Medtronic has received FDA approval for the Complete SE Vascular Stent System to be used for the treatment of peripheral arterial disease (PAD) in the iliac arteries, major blood vessels within the pelvis that supply blood to the lower extremities.

Medtronic Complete SE Vascular Stent System features several advances, including a dual-deployment delivery system with a triaxial design. The new delivery system is made up of an inner shaft, a retractable sheath and a stabilizing sheath that reduces friction and allows the retractable sheath to move back freely.
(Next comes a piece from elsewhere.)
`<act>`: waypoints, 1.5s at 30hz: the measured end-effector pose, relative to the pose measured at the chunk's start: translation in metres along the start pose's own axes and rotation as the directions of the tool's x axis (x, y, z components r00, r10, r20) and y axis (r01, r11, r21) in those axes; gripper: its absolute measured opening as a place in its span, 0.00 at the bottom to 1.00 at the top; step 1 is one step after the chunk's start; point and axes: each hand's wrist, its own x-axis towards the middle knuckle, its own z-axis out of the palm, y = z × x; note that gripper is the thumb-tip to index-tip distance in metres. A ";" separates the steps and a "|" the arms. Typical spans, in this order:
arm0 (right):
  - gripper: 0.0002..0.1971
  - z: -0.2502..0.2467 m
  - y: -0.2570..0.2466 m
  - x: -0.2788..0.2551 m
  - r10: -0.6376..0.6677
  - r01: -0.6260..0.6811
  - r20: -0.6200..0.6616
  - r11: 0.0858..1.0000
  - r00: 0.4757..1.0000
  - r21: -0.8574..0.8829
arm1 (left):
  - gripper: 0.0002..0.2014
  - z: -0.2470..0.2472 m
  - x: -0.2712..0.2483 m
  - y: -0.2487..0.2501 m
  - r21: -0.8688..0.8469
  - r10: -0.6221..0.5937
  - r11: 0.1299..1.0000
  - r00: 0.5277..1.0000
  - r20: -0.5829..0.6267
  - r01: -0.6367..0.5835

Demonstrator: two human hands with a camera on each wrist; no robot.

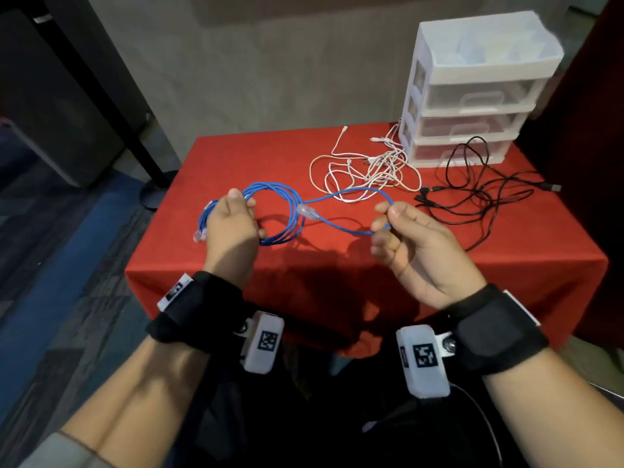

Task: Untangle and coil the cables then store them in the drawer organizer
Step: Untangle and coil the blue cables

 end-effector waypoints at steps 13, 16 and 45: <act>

This decreases the amount of force required to deploy the stent, thereby making deployment easy and precise.

Medtronic said that in other areas of company's PAD clinical research program, physicians are progressing with enrollment in two additional indication-specific trials, one investigating the use of the Complete SE stent for the treatment of superficial femoral artery stenoses, and the other studying the balloon-expandable Assurant Cobalt stent in treating iliac artery disease.

According to the Peripheral Arterial Disease Coalition, PAD of the lower extremities affects approximately eight million people in the US, although many patients are unaware of their condition or the seriousness of it. PAD results in a two- to six-fold increase in cardiovascular mortality and an increased risk of amputation, disability and diminished quality of life. It often signals atherosclerosis in the heart and the brain, the PAD Coalition reports.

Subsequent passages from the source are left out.